INSTRUCTIONS FOR THE TASK — Find every line in the records below that holds the word "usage", and copy each one.

[DATA EXTRACTS]

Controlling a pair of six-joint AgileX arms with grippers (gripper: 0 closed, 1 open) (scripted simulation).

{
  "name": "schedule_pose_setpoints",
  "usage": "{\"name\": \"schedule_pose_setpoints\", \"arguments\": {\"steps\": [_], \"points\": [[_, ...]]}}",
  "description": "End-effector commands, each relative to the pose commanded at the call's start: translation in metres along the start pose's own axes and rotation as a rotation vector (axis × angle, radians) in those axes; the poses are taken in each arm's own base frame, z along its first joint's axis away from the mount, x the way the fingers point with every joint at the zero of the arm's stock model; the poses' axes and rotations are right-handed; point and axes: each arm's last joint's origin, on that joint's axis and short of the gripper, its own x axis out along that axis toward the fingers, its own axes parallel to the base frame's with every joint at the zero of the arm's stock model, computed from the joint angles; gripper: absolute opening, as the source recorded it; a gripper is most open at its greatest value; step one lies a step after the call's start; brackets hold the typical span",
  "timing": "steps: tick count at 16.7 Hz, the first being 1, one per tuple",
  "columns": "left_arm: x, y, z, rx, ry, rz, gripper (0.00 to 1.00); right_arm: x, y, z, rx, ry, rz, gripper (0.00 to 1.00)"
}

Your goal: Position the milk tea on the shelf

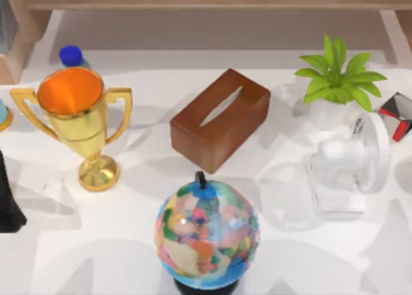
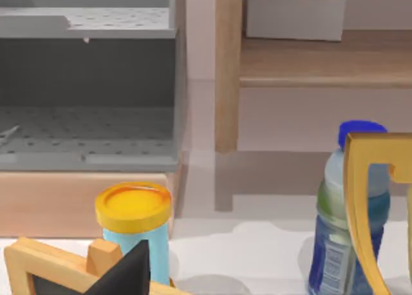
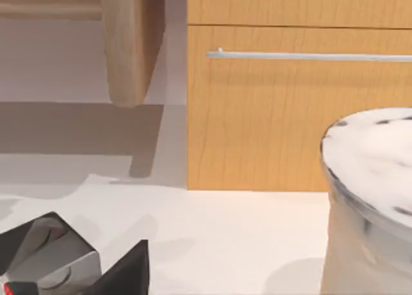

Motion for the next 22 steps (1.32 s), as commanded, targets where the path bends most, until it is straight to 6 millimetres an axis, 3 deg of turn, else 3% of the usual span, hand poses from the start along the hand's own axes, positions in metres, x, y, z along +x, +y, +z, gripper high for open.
{"name": "schedule_pose_setpoints", "arguments": {"steps": [7,16,18,22], "points": [[0.000,0.000,0.000,0.000,0.000,0.000,1.00,-0.005,-0.042,-0.046,0.016,0.010,-0.001,1.00],[0.000,0.000,0.000,0.000,0.000,0.000,1.00,-0.007,-0.046,-0.053,0.016,0.008,0.001,1.00],[0.000,0.000,0.000,0.000,0.000,0.000,1.00,0.003,-0.049,-0.053,0.014,0.006,-0.001,1.00],[0.000,0.000,0.000,0.000,0.000,0.000,1.00,0.042,-0.051,-0.053,0.014,0.005,-0.002,1.00]]}}
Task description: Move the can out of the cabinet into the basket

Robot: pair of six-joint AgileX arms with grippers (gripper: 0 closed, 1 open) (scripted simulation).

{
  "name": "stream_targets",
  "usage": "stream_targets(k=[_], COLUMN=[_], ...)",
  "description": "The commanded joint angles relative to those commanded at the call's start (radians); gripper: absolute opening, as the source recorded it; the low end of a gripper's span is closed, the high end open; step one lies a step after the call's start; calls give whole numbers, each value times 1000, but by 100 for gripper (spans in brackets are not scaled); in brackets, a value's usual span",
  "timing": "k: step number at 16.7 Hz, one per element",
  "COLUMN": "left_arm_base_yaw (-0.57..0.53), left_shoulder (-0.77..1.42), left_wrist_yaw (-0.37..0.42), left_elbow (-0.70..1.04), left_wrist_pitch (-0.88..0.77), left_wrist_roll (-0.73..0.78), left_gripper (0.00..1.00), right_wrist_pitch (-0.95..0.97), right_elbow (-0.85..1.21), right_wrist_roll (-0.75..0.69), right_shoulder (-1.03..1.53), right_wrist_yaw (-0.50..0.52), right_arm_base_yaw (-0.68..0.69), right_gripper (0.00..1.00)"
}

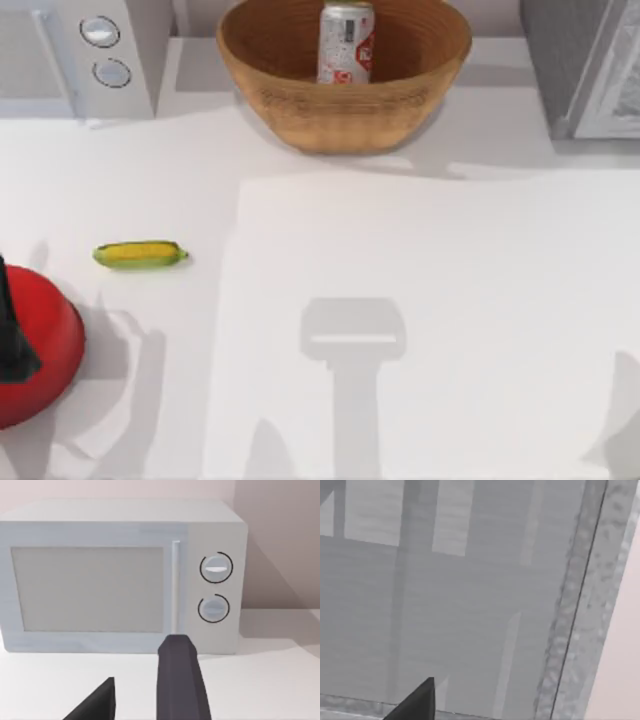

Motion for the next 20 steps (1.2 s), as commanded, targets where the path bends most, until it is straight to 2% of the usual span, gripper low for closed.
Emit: stream_targets(k=[5, 13, 17, 20], left_arm_base_yaw=[0, 0, 0, 0], left_shoulder=[0, 0, 0, 0], left_wrist_yaw=[0, 0, 0, 0], left_elbow=[0, 0, 0, 0], left_wrist_pitch=[0, 0, 0, 0], left_wrist_roll=[0, 0, 0, 0], left_gripper=[100, 100, 100, 100], right_wrist_pitch=[47, 17, -164, -411], right_elbow=[-30, 2, 193, 446], right_wrist_roll=[17, 22, 41, 55], right_shoulder=[166, 147, 57, -15], right_wrist_yaw=[-67, -62, -49, -45], right_arm_base_yaw=[-94, -97, -108, -113], right_gripper=[100, 100, 100, 100])
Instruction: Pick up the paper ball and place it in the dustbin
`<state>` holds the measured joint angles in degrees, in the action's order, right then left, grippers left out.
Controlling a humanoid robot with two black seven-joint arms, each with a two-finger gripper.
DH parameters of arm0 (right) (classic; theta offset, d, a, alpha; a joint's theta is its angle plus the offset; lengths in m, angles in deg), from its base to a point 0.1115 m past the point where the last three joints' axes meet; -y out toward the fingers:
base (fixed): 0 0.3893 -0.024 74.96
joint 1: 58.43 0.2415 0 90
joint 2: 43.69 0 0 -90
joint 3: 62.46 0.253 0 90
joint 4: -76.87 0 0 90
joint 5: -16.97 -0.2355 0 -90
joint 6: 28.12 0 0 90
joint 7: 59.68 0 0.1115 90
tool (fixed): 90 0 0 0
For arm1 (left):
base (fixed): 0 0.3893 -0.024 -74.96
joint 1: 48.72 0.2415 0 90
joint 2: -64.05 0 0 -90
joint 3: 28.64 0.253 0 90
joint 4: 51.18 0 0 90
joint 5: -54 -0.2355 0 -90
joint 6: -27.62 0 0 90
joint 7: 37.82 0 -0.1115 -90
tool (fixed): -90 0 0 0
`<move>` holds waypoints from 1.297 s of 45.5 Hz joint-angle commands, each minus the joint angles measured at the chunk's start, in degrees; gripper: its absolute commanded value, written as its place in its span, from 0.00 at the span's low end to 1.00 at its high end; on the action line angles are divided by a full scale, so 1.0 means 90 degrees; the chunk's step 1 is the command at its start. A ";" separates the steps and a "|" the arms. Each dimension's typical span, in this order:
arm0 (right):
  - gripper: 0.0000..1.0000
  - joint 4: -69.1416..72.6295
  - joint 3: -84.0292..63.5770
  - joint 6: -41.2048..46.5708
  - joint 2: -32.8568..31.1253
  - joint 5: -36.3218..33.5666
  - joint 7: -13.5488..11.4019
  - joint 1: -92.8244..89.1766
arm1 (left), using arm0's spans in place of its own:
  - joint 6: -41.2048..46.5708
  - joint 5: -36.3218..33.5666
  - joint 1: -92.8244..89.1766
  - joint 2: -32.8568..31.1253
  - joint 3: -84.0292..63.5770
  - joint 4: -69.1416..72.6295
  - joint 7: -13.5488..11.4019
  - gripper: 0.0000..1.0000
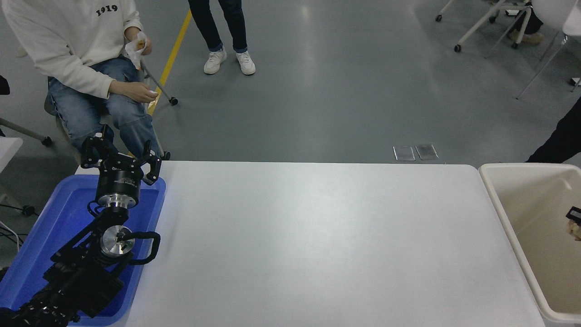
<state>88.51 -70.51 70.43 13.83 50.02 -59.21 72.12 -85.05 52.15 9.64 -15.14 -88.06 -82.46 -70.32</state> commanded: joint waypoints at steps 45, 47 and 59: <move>1.00 0.3110 0.5493 -0.0090 -0.0561 -0.1630 0.0016 0.0280 | 0.0000 0.0000 0.0000 0.0000 -0.0009 -0.0001 -0.0003 0.99; 1.00 0.3315 0.5825 -0.0080 -0.0405 -0.2040 0.0016 0.0241 | 0.0000 0.0000 0.0000 0.0000 -0.0009 -0.0001 -0.0003 0.99; 1.00 0.3805 0.7495 -0.0022 0.1098 -0.3848 0.0036 -0.0364 | 0.0000 0.0000 0.0000 0.0000 -0.0009 -0.0001 -0.0003 0.99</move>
<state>117.13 -17.47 69.68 14.37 26.57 -59.04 72.43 -85.05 52.13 9.64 -15.14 -88.13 -82.47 -70.31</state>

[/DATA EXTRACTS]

COMPLETED EXERCISE —
  "usage": "{\"name\": \"schedule_pose_setpoints\", \"arguments\": {\"steps\": [_], \"points\": [[_, ...]]}}",
  "usage": "stream_targets(k=[_], COLUMN=[_], ...)",

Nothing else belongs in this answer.